- What you need to do:
In the data, find the word "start" and copy out every line that has it.

Items listed in a dataset:
= = = =
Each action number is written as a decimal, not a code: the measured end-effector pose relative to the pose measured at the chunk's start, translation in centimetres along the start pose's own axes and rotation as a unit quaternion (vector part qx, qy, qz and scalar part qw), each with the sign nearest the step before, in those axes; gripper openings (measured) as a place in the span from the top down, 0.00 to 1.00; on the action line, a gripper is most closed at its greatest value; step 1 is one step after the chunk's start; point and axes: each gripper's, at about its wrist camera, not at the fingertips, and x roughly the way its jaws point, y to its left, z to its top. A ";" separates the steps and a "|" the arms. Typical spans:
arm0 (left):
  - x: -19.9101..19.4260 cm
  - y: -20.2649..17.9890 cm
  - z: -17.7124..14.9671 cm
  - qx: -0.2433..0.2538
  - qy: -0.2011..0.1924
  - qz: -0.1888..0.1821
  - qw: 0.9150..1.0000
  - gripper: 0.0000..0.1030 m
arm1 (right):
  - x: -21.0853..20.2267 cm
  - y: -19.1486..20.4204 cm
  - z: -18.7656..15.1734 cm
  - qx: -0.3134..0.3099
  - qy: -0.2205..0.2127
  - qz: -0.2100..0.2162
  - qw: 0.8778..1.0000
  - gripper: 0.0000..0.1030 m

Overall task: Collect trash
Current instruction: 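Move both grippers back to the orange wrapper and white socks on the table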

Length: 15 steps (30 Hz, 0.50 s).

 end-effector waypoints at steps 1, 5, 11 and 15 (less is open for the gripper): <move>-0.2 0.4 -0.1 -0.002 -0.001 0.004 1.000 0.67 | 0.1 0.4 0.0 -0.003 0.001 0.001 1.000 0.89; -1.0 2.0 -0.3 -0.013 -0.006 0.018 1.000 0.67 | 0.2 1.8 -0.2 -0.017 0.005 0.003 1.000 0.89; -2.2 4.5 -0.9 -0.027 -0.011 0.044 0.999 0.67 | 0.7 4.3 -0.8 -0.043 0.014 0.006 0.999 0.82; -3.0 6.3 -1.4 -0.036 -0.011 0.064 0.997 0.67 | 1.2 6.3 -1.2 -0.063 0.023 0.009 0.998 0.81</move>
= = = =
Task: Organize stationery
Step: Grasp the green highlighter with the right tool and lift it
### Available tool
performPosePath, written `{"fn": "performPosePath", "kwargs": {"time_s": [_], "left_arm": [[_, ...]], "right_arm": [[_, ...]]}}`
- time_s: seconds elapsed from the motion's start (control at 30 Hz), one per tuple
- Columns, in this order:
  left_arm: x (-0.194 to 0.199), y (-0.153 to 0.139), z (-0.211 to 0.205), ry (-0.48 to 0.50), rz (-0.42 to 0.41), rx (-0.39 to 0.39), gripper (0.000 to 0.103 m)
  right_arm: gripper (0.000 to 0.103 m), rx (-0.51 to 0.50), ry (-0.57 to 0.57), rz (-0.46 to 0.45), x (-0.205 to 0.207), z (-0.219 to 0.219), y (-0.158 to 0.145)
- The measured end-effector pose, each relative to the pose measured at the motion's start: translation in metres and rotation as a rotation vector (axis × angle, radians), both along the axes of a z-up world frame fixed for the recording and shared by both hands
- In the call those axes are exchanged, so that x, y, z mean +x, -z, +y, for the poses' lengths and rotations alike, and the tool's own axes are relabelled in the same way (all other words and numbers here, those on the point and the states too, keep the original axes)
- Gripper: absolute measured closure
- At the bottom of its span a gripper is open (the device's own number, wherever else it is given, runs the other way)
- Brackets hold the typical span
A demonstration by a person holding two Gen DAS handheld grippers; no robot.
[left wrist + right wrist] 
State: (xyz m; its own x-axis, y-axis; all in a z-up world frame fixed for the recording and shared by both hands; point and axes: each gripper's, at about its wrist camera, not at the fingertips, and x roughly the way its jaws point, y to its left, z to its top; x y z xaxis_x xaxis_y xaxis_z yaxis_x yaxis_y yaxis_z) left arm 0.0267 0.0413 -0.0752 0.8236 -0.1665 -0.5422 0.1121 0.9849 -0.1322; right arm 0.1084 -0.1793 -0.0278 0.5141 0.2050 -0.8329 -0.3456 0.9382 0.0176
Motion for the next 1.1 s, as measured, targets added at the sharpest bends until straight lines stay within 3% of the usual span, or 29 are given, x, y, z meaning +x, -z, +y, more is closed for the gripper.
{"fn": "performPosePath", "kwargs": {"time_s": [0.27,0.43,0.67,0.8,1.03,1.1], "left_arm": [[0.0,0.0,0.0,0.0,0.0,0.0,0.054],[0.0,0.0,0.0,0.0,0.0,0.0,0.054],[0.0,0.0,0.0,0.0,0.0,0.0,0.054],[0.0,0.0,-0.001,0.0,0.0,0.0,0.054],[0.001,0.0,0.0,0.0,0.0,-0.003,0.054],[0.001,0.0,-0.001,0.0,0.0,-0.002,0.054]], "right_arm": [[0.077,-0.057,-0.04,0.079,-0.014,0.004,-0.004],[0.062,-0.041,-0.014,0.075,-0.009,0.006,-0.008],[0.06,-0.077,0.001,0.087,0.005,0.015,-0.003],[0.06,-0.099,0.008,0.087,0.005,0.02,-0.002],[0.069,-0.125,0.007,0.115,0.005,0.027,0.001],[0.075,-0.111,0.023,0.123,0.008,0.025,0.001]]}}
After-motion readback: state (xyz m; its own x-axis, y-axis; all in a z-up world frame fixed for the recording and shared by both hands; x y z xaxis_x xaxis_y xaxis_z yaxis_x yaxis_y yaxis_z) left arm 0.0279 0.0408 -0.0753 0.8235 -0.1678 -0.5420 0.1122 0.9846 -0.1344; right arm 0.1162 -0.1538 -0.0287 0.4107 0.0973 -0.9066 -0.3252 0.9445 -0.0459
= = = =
- Your response:
Each action number is written as a decimal, not a code: the measured end-effector pose relative to the pose measured at the chunk's start, translation in centimetres along the start pose's own axes and rotation as a unit quaternion (vector part qx, qy, qz and scalar part qw), each with the sign nearest the step before, in those axes; gripper openings (measured) as a place in the span from the top down, 0.00 to 1.00; on the action line, a gripper is most closed at its greatest value; step 1 is one step after the chunk's start; point and axes: each gripper's, at about its wrist camera, not at the fingertips, and x roughly the way its jaws point, y to its left, z to its top. A ";" separates the steps and a "|" the arms. Typical spans:
- time_s: seconds elapsed from the motion's start (control at 30 Hz), one per tuple
- The measured end-effector pose, each relative to the pose measured at the motion's start: translation in metres and rotation as a rotation vector (axis × angle, radians), both along the axes of a z-up world frame fixed for the recording and shared by both hands

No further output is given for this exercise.